E, se meus amigos fossem sons também, eu poderia me encontrar com eles na hora que quisesse, e faríamos belíssimas sinfonias juntos, ou simplesmente barulhos de Burburinho em Bar no Fim de Tarde.

E, se meus amores fossem sons, voaríamos em orgamos sonoros infinitos em diferentes andamentos, dinâmicas e rítmos, e faríamos orgias fonográficas irregistráveis. Gritos e Gemidos se fundiriam a Beatles e Arto Lindsay, Estalos de Beijos, Palavras Cálidas e Arrebatadoras, jorro de Sangue e Sêmen, sem sangue e sem sêmen. Coro. Choro. Dissonância. Acordes. Contratempos. Ritmo sincopado. UltraSom! Escalas Diatônicas ascendentes e descendentes e ascendentes e descendentes até os acordes múltiplos!
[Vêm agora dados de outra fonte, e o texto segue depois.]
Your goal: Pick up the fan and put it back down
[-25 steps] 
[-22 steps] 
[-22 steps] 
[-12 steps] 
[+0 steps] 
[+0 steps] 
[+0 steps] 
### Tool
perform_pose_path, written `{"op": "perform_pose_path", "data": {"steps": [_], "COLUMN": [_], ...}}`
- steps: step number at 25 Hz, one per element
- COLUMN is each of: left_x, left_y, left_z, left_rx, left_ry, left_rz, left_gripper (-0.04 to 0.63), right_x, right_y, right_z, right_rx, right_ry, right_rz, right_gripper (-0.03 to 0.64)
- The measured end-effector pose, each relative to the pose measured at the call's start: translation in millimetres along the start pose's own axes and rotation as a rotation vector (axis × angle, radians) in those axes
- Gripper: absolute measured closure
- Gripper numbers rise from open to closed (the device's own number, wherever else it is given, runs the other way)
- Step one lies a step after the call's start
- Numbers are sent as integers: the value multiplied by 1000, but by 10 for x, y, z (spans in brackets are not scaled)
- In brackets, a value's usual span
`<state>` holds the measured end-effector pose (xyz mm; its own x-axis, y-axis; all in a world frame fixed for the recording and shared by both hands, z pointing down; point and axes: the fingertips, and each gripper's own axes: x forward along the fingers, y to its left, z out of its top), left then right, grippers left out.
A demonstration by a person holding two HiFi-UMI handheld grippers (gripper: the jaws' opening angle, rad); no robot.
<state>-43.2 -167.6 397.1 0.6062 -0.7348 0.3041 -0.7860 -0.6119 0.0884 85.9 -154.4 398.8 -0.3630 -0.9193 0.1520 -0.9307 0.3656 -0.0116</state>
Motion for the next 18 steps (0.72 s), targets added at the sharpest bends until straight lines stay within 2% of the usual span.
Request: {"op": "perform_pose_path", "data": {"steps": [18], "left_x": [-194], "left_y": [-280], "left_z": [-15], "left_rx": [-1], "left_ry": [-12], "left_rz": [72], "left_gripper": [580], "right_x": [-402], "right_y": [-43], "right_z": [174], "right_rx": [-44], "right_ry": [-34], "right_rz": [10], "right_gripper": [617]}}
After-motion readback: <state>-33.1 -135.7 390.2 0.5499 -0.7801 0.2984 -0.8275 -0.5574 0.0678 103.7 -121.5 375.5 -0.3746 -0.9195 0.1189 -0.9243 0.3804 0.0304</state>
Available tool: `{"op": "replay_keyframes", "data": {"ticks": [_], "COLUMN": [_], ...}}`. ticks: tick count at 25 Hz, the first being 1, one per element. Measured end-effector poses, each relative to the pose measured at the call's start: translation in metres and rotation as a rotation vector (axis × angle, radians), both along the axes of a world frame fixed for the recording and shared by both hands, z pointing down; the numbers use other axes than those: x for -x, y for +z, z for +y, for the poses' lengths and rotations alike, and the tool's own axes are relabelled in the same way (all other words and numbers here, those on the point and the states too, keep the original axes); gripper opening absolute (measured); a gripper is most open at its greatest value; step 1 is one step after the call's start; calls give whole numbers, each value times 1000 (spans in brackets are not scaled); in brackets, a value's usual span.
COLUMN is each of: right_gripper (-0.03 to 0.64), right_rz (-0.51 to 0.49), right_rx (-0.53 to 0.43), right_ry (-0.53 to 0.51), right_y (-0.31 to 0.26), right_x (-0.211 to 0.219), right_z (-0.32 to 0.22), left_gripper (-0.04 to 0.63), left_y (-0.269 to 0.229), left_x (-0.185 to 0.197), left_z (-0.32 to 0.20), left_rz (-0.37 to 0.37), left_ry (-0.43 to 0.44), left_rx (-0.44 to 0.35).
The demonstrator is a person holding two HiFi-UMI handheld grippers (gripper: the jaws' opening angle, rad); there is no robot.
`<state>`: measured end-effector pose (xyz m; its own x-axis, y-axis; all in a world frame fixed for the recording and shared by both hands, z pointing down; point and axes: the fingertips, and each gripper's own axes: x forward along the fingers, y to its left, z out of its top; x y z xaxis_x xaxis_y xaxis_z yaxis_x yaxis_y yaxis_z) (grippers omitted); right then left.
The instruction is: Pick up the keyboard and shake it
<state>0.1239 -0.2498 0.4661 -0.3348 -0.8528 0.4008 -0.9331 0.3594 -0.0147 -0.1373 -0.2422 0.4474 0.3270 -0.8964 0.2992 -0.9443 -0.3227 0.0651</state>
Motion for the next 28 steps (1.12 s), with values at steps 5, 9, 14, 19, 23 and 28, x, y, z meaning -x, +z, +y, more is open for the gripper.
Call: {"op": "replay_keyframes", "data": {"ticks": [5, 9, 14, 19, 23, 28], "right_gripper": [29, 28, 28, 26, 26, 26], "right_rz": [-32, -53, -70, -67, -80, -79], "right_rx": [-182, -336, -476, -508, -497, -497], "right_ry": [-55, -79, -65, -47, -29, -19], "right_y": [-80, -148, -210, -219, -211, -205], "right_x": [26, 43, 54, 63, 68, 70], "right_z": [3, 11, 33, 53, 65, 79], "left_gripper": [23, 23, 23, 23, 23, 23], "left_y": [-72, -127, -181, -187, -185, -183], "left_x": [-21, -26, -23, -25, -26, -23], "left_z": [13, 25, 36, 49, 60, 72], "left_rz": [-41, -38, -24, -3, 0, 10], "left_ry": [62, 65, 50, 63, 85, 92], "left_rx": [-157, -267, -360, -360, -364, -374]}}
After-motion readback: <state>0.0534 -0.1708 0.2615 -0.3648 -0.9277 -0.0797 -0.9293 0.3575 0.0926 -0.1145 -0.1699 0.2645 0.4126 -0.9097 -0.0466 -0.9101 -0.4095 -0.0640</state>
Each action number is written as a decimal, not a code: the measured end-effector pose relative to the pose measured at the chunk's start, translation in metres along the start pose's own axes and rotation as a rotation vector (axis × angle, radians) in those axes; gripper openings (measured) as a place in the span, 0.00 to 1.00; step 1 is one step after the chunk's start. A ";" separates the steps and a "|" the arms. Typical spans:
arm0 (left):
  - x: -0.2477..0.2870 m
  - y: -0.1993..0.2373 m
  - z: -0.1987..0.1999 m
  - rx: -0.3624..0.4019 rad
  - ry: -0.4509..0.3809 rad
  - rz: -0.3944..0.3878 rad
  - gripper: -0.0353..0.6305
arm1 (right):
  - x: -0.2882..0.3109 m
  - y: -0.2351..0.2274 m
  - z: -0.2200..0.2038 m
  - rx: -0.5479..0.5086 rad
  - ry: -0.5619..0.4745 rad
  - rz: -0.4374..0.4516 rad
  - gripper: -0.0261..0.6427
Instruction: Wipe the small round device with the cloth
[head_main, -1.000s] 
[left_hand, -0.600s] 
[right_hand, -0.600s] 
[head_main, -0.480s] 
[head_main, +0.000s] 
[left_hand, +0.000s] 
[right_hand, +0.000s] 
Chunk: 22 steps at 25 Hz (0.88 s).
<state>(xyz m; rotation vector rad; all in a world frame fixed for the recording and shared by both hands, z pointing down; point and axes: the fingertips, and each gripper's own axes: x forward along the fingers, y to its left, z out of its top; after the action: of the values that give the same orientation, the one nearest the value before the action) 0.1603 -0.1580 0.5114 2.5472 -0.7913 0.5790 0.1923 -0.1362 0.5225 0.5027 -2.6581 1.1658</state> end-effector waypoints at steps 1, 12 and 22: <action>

Fôssemos sons e não teríamos cor. Quem sabe nem nome! Nem história! Nem honra, nem mérito, nem pátria, e nem morreríamos!

Repercutiríamos eternamente pelo éter até que as moléculas se acabassem e, quando acabassem, ressurgiriíamos, ou ressonaríamos, ressucitando mais que Jesus, Goku e osama bin laden juntos.

Fôssemos som e eu seria uma canção do Smiths, depois algumas do álbum branco dos Beatles, bateria eletrônica do Arto Lindsay, Naiipe de metais dos Móveis Coloniais de Acaju, sons agonizantes e profundos do Bauhaus,O rouco da voz de André Gonzalez,o rouco da voz de Janis Joplin, a cavernosidade da voz de Jimbo, um solo de Jimi, um vocalize mântrico de Renato, uma poesia de Baudelaire.

Fôssemos som, e seria impossível não escutar nossa felicidade.